Credit Card Default Prediction Using Machine Learning
Tech Stack: Python, pandas, scikit-learn, Logistic Regression, XGBoost, Gradient Boosting, Random Forest
This project focuses on predicting customers likely to default on credit card payments by leveraging machine learning classification techniques. It aims to help financial institutions manage credit risk more effectively.
Problem Statement
Credit card defaults can cause significant financial losses for banks and lenders.

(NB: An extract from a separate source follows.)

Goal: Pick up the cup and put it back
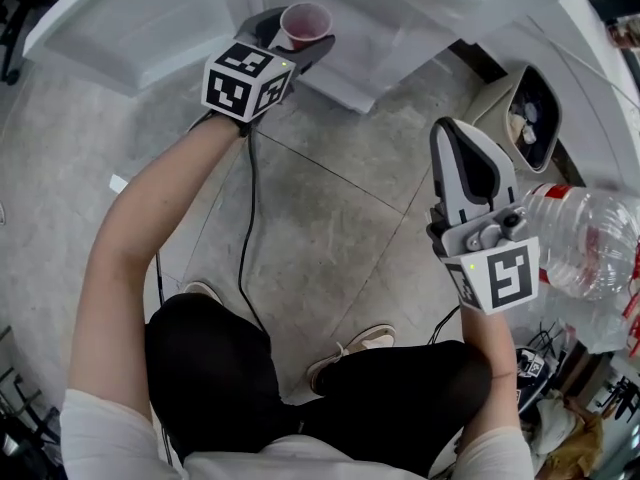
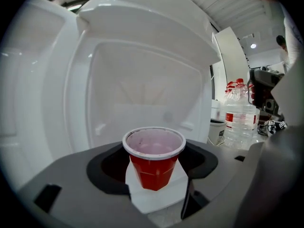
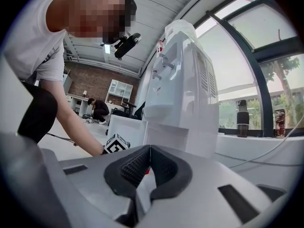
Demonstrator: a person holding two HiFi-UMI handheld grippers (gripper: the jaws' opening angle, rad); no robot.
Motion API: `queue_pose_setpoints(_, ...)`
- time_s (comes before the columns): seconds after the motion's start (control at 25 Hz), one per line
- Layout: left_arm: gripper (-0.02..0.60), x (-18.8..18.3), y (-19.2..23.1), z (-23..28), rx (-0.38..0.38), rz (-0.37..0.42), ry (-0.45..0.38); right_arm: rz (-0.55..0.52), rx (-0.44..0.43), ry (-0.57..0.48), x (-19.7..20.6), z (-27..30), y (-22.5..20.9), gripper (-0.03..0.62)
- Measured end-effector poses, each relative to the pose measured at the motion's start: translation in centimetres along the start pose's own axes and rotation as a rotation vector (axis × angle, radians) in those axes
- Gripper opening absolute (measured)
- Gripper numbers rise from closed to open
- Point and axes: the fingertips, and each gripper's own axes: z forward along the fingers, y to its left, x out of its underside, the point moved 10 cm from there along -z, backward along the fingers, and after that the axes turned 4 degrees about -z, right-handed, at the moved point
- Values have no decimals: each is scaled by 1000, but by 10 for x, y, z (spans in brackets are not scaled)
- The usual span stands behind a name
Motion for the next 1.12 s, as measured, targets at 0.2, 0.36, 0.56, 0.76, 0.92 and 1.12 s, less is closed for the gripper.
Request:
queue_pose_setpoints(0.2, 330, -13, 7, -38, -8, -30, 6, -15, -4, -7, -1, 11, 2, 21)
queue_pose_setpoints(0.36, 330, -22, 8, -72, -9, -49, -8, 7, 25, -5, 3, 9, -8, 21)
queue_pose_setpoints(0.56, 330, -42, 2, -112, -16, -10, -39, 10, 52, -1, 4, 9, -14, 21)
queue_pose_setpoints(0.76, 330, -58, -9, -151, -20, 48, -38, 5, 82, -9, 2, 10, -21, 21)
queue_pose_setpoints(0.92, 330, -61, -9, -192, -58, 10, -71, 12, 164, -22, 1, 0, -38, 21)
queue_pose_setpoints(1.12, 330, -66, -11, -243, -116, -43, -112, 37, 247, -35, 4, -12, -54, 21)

Accurately predicting default risk enables proactive management, reducing losses and improving customer engagement strategies.
Overview
- Goal: Predict credit card payment defaults to reduce financial risk
- Data: Customer credit history, demographic, and payment behavior features
- Models: Logistic Regression, Decision Trees, Random Forest, XGBoost, Gradient Boosting
- Best Performance: Random Forest with highest ROC AUC score
Approach
Data Cleaning & Preprocessing: Handled missing values, encoded categorical variables, and scaled features.
Balancing Dataset: Applied SMOTE to address class imbalance and improve model robustness.
Modeling: Built and tuned five classification models, evaluated with ROC AUC, precision, recall, and F1-score.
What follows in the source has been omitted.